Comparison Motherboard(s):

  • Gigabyte 890FXA-UD5



Overclocked Settings with A990FXM-A:

  • Processor: 250x14, 2.5GHz HT
  • RAM: DDR3-1700 9-11-10-28-39 2T, 1.65V
  • Chipsets: NB 1.272V, SB +50mV

Initially, overclocking with the A990FXM-A was a load of bollocks. Voltage settings wouldn't stick, RAM speed wouldn't boot to what I set them too, the bus speed would boot at 230 regardless of where I set it and wouldn't return to stock if I reset it. Add the lack of multiplier and divider settings, and this is quite a pain. eOC worked reasonably well when it did, but, again there are no multiplier settings for the processor or HT bus.
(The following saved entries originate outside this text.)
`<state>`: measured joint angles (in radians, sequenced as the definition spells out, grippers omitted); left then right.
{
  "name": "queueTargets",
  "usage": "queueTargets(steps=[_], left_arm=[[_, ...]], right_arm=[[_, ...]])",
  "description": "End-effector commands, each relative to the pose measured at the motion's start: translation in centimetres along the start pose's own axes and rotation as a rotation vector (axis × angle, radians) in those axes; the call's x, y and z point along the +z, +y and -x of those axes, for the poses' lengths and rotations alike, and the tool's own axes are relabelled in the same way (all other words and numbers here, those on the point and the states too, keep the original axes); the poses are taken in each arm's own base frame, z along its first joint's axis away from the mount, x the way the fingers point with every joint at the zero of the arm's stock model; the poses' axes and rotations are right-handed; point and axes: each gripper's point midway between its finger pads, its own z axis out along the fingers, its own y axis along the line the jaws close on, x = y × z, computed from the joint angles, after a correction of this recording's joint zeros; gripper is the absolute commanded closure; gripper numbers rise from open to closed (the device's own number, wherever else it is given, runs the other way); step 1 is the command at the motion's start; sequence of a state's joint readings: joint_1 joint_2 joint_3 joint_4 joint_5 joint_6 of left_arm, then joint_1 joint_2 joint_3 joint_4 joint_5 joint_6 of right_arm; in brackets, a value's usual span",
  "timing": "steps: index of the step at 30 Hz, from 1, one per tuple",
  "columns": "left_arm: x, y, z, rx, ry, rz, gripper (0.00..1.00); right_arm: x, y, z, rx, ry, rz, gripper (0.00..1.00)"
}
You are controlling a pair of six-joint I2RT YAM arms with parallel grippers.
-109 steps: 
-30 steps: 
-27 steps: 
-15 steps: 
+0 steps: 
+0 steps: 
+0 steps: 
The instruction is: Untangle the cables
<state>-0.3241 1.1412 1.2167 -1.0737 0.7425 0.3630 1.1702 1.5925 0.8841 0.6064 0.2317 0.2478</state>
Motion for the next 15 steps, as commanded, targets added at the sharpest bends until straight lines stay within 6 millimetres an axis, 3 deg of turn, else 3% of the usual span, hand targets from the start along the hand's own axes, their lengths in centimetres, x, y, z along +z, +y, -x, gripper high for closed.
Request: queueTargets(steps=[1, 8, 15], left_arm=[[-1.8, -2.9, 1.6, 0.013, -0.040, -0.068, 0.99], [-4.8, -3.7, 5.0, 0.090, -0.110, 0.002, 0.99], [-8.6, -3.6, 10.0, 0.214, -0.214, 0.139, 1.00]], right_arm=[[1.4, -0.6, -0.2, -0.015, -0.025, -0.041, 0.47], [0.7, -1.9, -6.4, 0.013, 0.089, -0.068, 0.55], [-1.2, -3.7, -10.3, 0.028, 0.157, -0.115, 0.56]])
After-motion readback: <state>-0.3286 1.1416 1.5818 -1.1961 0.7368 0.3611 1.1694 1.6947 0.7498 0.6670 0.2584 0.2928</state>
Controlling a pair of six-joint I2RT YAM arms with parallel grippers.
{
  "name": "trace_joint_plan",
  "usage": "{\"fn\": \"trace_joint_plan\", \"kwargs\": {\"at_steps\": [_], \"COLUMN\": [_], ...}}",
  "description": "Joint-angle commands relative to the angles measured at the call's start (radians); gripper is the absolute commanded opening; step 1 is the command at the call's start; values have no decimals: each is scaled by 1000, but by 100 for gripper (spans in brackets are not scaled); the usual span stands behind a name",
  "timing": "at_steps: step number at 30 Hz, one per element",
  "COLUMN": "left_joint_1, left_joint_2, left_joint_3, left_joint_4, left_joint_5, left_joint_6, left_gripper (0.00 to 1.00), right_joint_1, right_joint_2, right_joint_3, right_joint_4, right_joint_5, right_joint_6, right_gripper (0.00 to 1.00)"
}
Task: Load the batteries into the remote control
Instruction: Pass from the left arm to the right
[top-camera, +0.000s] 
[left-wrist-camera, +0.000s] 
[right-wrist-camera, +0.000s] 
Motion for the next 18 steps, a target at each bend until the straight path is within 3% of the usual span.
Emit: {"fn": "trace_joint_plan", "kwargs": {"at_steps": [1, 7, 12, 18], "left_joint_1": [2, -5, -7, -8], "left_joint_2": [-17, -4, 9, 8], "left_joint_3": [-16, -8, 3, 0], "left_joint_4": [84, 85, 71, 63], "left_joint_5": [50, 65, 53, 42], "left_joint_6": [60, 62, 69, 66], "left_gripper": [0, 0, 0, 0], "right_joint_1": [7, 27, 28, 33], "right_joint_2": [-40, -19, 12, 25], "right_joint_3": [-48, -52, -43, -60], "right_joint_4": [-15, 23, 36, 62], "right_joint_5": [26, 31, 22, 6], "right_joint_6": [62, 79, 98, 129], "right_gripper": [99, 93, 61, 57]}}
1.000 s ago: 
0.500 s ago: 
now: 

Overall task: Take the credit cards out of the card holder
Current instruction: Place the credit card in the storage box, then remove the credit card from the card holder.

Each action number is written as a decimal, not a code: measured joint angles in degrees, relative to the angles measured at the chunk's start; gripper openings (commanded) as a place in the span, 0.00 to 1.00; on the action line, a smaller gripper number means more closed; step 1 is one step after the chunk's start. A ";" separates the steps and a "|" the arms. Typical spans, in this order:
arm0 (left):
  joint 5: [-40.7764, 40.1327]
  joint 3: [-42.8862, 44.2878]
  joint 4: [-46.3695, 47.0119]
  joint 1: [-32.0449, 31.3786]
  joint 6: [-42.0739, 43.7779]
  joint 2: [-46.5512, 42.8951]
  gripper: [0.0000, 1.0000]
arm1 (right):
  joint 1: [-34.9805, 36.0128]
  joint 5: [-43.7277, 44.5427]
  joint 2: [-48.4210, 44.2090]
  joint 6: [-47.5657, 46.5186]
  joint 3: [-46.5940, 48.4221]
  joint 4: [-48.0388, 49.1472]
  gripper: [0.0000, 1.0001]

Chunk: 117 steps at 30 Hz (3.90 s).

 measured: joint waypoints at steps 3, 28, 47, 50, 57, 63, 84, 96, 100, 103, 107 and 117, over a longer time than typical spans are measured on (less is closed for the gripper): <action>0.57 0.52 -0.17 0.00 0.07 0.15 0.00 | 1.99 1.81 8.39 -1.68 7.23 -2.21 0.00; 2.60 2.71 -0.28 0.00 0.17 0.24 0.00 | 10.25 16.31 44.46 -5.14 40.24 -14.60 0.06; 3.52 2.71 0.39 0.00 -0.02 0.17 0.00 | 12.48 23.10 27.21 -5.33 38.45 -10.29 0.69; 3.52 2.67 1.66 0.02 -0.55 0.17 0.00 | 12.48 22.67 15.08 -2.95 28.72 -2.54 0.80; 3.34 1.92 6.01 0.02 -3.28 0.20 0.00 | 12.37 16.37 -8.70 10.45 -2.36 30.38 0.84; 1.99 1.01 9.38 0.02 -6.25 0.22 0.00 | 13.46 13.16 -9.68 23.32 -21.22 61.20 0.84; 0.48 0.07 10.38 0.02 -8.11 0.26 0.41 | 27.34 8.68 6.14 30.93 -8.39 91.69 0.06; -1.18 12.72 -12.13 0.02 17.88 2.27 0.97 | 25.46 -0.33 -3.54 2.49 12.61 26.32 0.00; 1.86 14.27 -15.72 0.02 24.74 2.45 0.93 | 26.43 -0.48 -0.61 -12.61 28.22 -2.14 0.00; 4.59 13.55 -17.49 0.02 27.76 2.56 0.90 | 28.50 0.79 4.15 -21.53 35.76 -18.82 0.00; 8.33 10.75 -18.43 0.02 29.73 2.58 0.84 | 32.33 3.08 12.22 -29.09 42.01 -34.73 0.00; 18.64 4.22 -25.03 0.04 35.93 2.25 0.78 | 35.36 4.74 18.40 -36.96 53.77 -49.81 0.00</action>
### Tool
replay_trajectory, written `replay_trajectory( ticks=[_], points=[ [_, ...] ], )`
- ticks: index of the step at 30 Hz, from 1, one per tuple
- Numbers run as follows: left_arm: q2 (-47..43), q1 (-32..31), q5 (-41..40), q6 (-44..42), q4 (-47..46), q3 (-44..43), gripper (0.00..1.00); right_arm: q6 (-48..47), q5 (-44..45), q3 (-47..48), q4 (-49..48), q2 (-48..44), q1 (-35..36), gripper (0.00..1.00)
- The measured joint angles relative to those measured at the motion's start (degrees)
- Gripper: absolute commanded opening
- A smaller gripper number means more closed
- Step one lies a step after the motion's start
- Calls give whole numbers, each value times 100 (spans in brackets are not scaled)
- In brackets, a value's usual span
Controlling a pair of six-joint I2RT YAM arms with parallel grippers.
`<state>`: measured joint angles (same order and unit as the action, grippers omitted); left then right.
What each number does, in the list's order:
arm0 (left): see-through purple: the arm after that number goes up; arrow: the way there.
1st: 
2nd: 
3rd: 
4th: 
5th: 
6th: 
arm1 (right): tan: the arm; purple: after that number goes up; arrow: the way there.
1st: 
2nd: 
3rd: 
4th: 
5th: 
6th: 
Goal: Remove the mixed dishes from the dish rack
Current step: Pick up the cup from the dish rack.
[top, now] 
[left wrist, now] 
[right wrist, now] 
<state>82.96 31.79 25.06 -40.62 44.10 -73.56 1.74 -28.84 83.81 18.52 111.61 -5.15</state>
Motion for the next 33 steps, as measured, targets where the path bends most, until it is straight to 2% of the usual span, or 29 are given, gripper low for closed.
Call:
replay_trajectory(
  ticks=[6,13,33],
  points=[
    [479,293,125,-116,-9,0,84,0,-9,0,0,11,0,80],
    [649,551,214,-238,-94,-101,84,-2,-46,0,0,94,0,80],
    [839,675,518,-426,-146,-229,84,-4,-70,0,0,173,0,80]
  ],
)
Only voltage adjustments for the processor, northbridge, and RAM are available in addition to the processor bus. My experience with eOC is that small adjustments have a better chance of working than large ones. Even if the goal is say to go from the stock bus speed of 200MHz to 230MHz, an attainable clock for any 1055T, the system may freeze or hard reset if going from 200 to 230, whereas better luck is had in 5MHz increments and setting them each time. This is a very tedious process, particularly when attempting to find the highest stable speed. On the same token, loading a setting that causes a large jump as previously mentioned can also cause hangs and resets. I was at a loss as to what to do to commence benchmarking, until all of a sudden the settings I saved in the UEFI started to stick. I was blown away. Up until that point it had not worked, but then it started and so I was happy. So, overclocking, if the board works, use the BIOS to make your initial adjustments, and use eOC for very small tinkering, but after you find where your max is, set it in the BIOS. This of course depends heavily on the settings sticking, and if they do, hoorah! Easily the worst experience I've had overclocking, but the fact that things started to work is good, right? Final OC settings for the A990FXM-A are 250x14, 2.5GHz HT, 1.272 NB, +50 mV SB, RAM at 1700 9-11-10-28-39-2T, 1.65V. This is slightly further than I was able to obtain with my comparison Gigabyte board, and at a 25% increase in speed, not bad.